Training Error?? - Githubissues

hendrycks / anomaly-seg

The Combined Anomalous Object Segmentation (CAOS) Benchmark

MIT License

154 stars 20 forks source link

Training Error?? #24

Closed edwardcho closed 2 years ago

edwardcho commented 2 years ago

Hello Sir,

Still, I couldn't solve my error. I am using your code and config/ade20k-resnet50dilated-ppm_deepsup.yaml, streethazards_train.tar.

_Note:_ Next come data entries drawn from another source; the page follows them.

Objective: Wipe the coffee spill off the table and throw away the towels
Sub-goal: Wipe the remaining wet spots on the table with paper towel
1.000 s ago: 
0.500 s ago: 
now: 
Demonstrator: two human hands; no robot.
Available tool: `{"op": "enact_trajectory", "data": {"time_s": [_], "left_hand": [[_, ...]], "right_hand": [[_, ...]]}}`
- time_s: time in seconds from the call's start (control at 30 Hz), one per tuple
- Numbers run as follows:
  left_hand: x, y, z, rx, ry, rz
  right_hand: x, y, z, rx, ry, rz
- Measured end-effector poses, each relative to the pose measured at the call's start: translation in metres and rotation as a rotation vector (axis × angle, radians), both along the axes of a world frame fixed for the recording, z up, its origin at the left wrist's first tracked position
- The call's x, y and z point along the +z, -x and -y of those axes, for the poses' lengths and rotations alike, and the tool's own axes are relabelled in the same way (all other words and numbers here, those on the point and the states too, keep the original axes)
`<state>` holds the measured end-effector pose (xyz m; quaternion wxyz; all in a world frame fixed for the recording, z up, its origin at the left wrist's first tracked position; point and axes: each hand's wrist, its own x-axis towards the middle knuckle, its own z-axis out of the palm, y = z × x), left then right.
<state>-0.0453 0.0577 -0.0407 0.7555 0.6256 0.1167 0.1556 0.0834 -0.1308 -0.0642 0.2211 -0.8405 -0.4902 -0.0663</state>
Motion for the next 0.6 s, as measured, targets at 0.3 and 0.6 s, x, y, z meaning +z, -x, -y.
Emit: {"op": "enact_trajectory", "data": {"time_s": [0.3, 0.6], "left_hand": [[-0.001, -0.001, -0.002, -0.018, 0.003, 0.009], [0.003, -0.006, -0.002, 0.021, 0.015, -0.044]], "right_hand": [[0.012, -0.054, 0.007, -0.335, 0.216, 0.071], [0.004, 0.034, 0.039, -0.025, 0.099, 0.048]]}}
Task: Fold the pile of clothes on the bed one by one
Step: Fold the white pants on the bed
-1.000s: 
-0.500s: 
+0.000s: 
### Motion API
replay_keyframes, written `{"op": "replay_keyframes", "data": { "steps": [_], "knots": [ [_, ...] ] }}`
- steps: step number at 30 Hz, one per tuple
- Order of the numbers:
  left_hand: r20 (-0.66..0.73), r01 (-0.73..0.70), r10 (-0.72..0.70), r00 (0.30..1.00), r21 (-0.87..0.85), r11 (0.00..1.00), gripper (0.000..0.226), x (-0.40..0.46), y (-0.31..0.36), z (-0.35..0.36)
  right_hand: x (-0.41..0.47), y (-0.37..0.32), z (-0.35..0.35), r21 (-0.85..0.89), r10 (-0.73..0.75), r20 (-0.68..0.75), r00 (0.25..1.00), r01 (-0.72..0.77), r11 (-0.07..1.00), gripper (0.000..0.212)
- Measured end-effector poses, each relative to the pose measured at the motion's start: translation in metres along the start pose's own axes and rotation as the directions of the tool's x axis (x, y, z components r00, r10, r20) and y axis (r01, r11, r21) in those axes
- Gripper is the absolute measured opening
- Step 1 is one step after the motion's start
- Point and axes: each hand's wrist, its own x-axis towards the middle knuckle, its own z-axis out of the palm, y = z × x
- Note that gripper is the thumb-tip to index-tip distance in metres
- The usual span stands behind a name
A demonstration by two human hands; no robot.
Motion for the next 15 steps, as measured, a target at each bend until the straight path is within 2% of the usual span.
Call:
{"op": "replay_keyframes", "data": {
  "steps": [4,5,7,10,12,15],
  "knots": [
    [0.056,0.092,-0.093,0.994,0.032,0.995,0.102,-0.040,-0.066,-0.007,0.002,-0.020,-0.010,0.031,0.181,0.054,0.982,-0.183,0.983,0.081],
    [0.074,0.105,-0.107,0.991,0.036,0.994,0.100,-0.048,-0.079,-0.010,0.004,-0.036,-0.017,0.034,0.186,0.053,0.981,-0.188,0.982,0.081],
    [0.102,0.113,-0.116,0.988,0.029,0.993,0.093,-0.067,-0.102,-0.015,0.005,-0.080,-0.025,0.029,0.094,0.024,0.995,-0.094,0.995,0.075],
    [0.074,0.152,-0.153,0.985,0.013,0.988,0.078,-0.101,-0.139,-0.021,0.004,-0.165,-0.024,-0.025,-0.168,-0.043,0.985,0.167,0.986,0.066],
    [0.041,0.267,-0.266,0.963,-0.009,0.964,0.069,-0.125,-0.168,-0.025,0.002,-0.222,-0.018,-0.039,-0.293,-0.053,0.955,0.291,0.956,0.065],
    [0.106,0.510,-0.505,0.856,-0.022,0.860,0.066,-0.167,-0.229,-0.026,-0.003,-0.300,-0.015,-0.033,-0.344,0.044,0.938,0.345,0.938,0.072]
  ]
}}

When training was started,

[2022-01-04 04:41:01,710 INFO train.py line 249 15579] Outputing checkpoints to: ckpt/ade20k-resnet50dilated-ppm_deepsup
# samples: 5125
1 Epoch = 5000 iters
Traceback (most recent call last):
  File "/data/TESTBOARD/additional_networks/anomaly_detection/anomaly-seg/semantic-segmentation-pytorch/train.py", line 276, in <module>
    main(cfg, gpus)
  File "/data/TESTBOARD/additional_networks/anomaly_detection/anomaly-seg/semantic-segmentation-pytorch/train.py", line 202, in main
    train(segmentation_module, iterator_train, optimizers, history, epoch+1, cfg)
  File "/data/TESTBOARD/additional_networks/anomaly_detection/anomaly-seg/semantic-segmentation-pytorch/train.py", line 41, in train
    loss, acc = segmentation_module(batch_data)
  File "/home/mirero/anaconda3/lib/python3.7/site-packages/torch/nn/modules/module.py", line 1102, in _call_impl
    return forward_call(*input, **kwargs)
  File "/data/TESTBOARD/additional_networks/anomaly_detection/anomaly-seg/semantic-segmentation-pytorch/models/models.py", line 34, in forward
    (pred, pred_deepsup) = self.decoder(self.encoder(feed_dict['img_data'], return_feature_maps=True))
TypeError: list indices must be integers or slices, not str

I wonder what is my fault?? Thanks, Edward Cho.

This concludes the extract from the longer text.